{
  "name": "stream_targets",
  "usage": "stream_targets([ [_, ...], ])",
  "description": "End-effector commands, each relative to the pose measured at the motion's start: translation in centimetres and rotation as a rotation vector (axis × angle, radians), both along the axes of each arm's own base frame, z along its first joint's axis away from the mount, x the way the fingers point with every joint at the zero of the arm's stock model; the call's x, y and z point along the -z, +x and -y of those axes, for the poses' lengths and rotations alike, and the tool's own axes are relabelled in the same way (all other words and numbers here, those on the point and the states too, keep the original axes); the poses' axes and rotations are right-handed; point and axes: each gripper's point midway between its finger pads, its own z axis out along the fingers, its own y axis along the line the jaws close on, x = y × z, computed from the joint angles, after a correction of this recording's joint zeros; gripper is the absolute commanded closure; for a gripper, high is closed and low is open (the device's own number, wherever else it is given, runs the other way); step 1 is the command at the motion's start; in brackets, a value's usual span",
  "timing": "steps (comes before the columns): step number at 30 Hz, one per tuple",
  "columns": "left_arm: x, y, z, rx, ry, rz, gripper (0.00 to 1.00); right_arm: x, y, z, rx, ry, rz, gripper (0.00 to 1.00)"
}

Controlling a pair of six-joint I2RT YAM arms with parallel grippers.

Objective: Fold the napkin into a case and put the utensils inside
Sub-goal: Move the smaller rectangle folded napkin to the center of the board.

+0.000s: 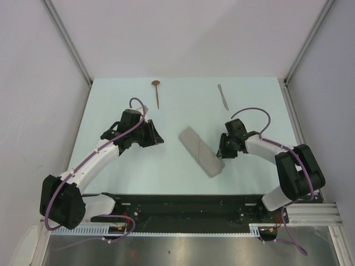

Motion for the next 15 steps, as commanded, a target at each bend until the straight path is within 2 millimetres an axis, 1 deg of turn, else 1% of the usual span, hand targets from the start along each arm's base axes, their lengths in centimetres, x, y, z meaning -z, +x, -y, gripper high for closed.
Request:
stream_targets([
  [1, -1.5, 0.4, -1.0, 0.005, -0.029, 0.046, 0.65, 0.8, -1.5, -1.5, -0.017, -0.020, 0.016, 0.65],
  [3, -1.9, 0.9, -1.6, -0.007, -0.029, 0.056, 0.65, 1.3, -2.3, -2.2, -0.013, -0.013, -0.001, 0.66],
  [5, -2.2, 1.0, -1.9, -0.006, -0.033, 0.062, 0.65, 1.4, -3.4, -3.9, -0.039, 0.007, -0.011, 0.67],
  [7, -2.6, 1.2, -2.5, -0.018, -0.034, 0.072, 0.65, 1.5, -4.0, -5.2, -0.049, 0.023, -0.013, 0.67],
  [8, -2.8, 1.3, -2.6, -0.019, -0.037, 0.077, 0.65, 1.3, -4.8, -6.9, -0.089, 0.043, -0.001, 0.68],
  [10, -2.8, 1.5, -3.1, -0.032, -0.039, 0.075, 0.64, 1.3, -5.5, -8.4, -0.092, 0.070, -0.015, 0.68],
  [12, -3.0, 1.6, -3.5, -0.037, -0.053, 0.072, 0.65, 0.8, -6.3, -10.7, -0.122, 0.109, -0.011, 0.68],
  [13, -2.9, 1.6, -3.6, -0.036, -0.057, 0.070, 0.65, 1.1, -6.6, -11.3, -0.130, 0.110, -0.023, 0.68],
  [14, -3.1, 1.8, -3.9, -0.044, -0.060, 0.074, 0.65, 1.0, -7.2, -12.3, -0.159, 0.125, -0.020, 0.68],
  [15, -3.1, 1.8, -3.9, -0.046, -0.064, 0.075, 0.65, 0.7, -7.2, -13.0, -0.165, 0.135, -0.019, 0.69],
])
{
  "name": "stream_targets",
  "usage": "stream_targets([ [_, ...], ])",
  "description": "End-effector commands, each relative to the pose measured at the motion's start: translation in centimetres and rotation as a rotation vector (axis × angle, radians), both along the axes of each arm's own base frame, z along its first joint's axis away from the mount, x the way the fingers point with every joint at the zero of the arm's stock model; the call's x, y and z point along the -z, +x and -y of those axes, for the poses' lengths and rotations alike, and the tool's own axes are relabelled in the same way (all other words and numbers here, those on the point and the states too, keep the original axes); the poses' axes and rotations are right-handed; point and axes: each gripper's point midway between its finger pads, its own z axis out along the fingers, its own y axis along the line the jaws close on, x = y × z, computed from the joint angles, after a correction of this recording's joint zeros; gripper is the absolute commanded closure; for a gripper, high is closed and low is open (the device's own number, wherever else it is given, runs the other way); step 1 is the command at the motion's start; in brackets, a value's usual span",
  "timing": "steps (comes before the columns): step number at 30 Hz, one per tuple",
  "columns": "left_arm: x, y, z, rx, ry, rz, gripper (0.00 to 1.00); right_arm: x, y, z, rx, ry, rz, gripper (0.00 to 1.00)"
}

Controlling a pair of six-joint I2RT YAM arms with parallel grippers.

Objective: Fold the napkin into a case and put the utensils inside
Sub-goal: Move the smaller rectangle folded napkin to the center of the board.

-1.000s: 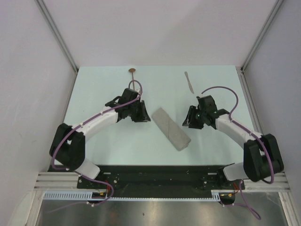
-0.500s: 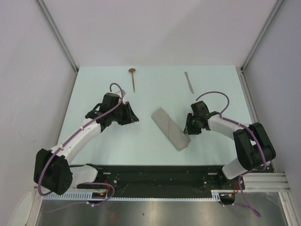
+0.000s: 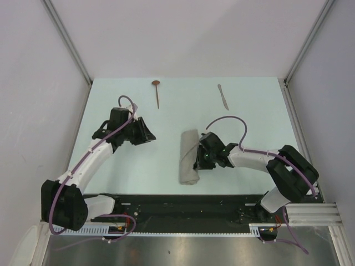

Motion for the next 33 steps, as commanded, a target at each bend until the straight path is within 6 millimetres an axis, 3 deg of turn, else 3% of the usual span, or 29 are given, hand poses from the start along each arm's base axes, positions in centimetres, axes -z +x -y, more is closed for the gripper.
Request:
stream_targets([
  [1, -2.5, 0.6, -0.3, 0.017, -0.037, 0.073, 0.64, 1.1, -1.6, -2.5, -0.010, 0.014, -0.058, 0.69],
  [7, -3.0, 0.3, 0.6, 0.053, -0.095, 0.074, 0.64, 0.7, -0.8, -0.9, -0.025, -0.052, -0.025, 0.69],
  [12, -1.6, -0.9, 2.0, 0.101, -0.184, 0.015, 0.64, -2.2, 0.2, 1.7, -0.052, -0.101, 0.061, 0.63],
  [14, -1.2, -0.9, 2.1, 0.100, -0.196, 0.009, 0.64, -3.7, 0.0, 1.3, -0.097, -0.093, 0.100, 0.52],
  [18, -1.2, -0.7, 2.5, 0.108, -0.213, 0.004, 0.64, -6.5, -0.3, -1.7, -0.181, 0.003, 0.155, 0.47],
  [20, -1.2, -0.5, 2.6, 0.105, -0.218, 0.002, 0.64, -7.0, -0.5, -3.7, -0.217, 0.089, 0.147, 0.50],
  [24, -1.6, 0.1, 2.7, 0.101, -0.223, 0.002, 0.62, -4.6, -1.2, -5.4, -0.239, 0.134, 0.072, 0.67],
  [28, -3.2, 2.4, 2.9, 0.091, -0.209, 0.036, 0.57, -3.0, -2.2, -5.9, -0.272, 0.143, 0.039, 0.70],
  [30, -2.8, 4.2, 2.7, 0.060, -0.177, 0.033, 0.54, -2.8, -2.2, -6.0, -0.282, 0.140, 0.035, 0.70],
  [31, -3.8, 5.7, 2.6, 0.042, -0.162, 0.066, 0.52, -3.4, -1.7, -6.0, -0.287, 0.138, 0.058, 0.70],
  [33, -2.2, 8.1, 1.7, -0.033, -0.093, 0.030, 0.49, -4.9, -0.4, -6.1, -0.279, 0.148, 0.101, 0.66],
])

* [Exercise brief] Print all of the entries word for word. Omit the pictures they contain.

* [Task solution]
{
  "name": "stream_targets",
  "usage": "stream_targets([ [_, ...], ])",
  "description": "End-effector commands, each relative to the pose measured at the motion's start: translation in centimetres and rotation as a rotation vector (axis × angle, radians), both along the axes of each arm's own base frame, z along its first joint's axis away from the mount, x the way the fingers point with every joint at the zero of the arm's stock model; the call's x, y and z point along the -z, +x and -y of those axes, for the poses' lengths and rotations alike, and the tool's own axes are relabelled in the same way (all other words and numbers here, those on the point and the states too, keep the original axes); the poses' axes and rotations are right-handed; point and axes: each gripper's point midway between its finger pads, its own z axis out along the fingers, its own y axis along the line the jaws close on, x = y × z, computed from the joint angles, after a correction of this recording's joint zeros; gripper is the absolute commanded closure; for a gripper, high is closed and low is open (the device's own number, wherever else it is given, runs the other way); step 1 is the command at the motion's start; in brackets, a value's usual span",
  "timing": "steps (comes before the columns): step number at 30 Hz, one per tuple",
  "columns": "left_arm: x, y, z, rx, ry, rz, gripper (0.00 to 1.00); right_arm: x, y, z, rx, ry, rz, gripper (0.00 to 1.00)"
}

Controlling a pair of six-joint I2RT YAM arms with parallel grippers.

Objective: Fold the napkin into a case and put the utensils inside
Sub-goal: Move the smaller rectangle folded napkin to the center of the board.

+0.000s: 

Motion for the next 15 steps, as commanded, a target at each bend until the straight path is within 2 millimetres an axis, 1 deg of turn, else 1% of the usual span, hand targets from the start along each arm's base axes, their lengths in centimetres, x, y, z meaning -z, +x, -y, gripper high for closed.
Request:
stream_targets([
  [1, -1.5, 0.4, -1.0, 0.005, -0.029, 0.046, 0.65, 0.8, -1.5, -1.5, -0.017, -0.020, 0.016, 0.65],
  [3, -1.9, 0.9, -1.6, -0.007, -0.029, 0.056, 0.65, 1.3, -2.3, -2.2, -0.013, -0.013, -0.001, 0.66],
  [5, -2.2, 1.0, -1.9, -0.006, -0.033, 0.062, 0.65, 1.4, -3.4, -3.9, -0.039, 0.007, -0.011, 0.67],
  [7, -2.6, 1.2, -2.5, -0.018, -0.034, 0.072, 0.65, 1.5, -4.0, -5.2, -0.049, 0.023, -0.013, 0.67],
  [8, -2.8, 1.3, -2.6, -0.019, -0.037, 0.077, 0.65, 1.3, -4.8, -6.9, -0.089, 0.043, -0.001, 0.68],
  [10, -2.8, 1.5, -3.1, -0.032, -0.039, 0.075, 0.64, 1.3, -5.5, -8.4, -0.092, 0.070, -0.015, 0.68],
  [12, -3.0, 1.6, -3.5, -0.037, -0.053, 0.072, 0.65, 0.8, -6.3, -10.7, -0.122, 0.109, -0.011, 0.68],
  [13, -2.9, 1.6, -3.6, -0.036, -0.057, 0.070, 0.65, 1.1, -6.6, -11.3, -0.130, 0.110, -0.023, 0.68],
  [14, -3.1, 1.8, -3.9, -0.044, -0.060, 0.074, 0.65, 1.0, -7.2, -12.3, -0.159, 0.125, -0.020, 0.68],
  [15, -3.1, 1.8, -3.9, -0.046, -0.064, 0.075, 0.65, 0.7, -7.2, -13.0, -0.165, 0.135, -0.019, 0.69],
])
{
  "name": "stream_targets",
  "usage": "stream_targets([ [_, ...], ])",
  "description": "End-effector commands, each relative to the pose measured at the motion's start: translation in centimetres and rotation as a rotation vector (axis × angle, radians), both along the axes of each arm's own base frame, z along its first joint's axis away from the mount, x the way the fingers point with every joint at the zero of the arm's stock model; the call's x, y and z point along the -z, +x and -y of those axes, for the poses' lengths and rotations alike, and the tool's own axes are relabelled in the same way (all other words and numbers here, those on the point and the states too, keep the original axes); the poses' axes and rotations are right-handed; point and axes: each gripper's point midway between its finger pads, its own z axis out along the fingers, its own y axis along the line the jaws close on, x = y × z, computed from the joint angles, after a correction of this recording's joint zeros; gripper is the absolute commanded closure; for a gripper, high is closed and low is open (the device's own number, wherever else it is given, runs the other way); step 1 is the command at the motion's start; in brackets, a value's usual span",
  "timing": "steps (comes before the columns): step number at 30 Hz, one per tuple",
  "columns": "left_arm: x, y, z, rx, ry, rz, gripper (0.00 to 1.00); right_arm: x, y, z, rx, ry, rz, gripper (0.00 to 1.00)"
}

Controlling a pair of six-joint I2RT YAM arms with parallel grippers.

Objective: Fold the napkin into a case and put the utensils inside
Sub-goal: Move the smaller rectangle folded napkin to the center of the board.

-1.000s: 
-0.500s: 
+0.000s: 

Motion for the next 33 steps, as commanded, a target at each bend until the straight path is within 6 millimetres an axis, 3 deg of turn, else 3% of the usual span, or 29 are given, hand poses from the start along each arm's base axes, positions in centimetres, axes -z +x -y, more is closed for the gripper.
Request:
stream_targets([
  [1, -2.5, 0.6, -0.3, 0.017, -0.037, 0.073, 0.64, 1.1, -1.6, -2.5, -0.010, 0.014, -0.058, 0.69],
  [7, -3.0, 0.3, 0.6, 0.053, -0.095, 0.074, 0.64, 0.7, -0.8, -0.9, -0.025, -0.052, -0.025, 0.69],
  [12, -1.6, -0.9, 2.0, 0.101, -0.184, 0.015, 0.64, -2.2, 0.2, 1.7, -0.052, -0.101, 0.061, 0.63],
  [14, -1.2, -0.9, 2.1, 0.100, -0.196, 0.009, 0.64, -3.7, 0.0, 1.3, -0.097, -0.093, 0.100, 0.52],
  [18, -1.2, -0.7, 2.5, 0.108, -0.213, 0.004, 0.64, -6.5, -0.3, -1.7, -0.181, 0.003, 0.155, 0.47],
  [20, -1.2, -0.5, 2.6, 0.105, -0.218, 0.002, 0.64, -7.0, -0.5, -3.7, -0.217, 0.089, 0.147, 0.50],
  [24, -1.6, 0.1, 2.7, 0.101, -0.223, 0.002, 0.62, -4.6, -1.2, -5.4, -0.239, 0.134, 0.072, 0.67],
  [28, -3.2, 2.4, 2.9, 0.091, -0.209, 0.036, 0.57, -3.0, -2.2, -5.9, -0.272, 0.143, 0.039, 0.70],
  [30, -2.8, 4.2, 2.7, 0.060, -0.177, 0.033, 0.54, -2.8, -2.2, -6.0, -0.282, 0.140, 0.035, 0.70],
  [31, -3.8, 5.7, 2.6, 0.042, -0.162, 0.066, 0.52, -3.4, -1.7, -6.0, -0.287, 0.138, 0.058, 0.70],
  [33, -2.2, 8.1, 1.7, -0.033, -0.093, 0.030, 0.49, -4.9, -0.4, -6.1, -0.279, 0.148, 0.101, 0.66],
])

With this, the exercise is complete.